Item 1.01 Entry into a Material Definitive Agreement.
On May 3, 2019, Athenex, Inc. (the “Company”) entered into a share purchase agreement (the “Share Purchase Agreement”) with Perceptive Life Sciences Master Fund, Ltd. (“Perceptive”), venBio Select Fund LLC, OrbiMed Partners Master Fund Limited, and The Biotech Growth Trust PLC (the “Investors”), pursuant to which the Company agreed to sell an aggregate of 10 million shares of its common stock to the Investors at a purchase price of $10.00 per share for aggregate gross proceeds of $100 million (the “Private Placement”). The Private Placement is expected to close on or about May 7, 2019, subject to customary closing conditions. The Share Purchase Agreement contains customary representations, warranties, covenants and indemnification obligations of the Company and the Investors.

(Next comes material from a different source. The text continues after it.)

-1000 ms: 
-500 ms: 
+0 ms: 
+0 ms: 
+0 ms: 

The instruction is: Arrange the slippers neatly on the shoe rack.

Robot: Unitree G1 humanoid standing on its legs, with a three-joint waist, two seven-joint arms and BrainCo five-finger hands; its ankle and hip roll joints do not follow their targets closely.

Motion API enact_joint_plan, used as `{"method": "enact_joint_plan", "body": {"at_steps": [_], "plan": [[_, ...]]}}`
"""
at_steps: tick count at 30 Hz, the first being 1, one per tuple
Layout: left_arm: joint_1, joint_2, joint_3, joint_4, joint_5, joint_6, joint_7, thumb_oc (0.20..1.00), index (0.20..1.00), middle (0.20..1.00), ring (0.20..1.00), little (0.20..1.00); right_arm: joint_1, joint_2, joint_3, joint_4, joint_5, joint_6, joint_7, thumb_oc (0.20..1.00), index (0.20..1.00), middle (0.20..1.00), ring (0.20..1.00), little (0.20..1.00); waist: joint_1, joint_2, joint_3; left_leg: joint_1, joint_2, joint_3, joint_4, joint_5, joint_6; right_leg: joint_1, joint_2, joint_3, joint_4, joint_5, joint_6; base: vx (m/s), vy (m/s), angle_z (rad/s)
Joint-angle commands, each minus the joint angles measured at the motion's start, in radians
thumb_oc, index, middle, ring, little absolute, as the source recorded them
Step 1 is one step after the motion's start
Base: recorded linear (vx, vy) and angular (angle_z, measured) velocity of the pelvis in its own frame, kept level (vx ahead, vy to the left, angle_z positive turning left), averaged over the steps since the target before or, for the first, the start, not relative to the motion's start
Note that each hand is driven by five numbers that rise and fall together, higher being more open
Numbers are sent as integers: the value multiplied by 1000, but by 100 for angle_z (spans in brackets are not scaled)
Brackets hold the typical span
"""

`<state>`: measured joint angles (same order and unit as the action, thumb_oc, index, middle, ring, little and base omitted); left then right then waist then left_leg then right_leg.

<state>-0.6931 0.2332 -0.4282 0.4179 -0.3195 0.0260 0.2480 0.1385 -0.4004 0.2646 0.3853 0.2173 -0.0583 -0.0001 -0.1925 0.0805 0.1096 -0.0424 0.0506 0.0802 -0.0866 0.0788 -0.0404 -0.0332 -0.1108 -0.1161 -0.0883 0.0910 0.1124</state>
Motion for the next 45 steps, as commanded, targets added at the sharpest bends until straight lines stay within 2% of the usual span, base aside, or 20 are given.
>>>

Pursuant to the Share Purchase Agreement, the Company agreed to enter into a registration rights agreement (the “Registration Rights Agreement”) with the Investors at the closing of the Private Placement. Under the Registration Rights Agreement, the Company will agree to register for resale the shares of common stock the Investors purchased in the offering under the Securities Act of 1933, as amended (the “Securities Act”). Pursuant to the Registration Rights Agreement, the Company will prepare and file a registration statement with the Securities and Exchange Commission within 90 days of the closing date of the Private Placement and has agreed to use its best efforts to have the registration statement declared effective as soon as practicable. If the Company is unable to meet its obligations to have the registration statement declared effective, the Company will be obligated to pay each Investor an amount in cash equal to one percent of the aggregate purchase price paid by that Investor pursuant to the Share Purchase Agreement, provided that in no event will this payment exceed 25% of that amount. In addition, subject to certain limitations, following the signing of the Registration Rights Agreement, the Investors will have piggy-back registration rights if no registration statement registering the shares sold in the Private Placement is effective and the Company is otherwise filing a registration statement under the Securities Act for the sale of the Company’s securities for its own account or for the account of any of its stockholders.
The Company is also party to a5-year, $50 million senior secured loan agreement with Perceptive Credit Holdings II, LP, an affiliate of Perceptive, which bears interest at a floating rate per annum equal to the London Interbank Offering Rate (with a floor of 2%) plus 9% and is secured by substantially all of the Company’s assets and guaranteed by certain of the Company’s subsidiaries. Under the loan agreement, the Company is required to make monthly interest-only payments with a bullet payment of the principal at maturity. Perceptive Advisors LLC, the investment manager to Perceptive, is the beneficial owner of greater than five percent of the Company’s outstanding common stock, according to its Amendment No. 1 to Schedule 13G filed with the Securities and Exchange Commission on February 14, 2019.
A copy of the Share Purchase Agreement and a form of the Registration Rights Agreement are filed with this Current Report on Form8-K as Exhibit 10.1 and 10.2, respectively.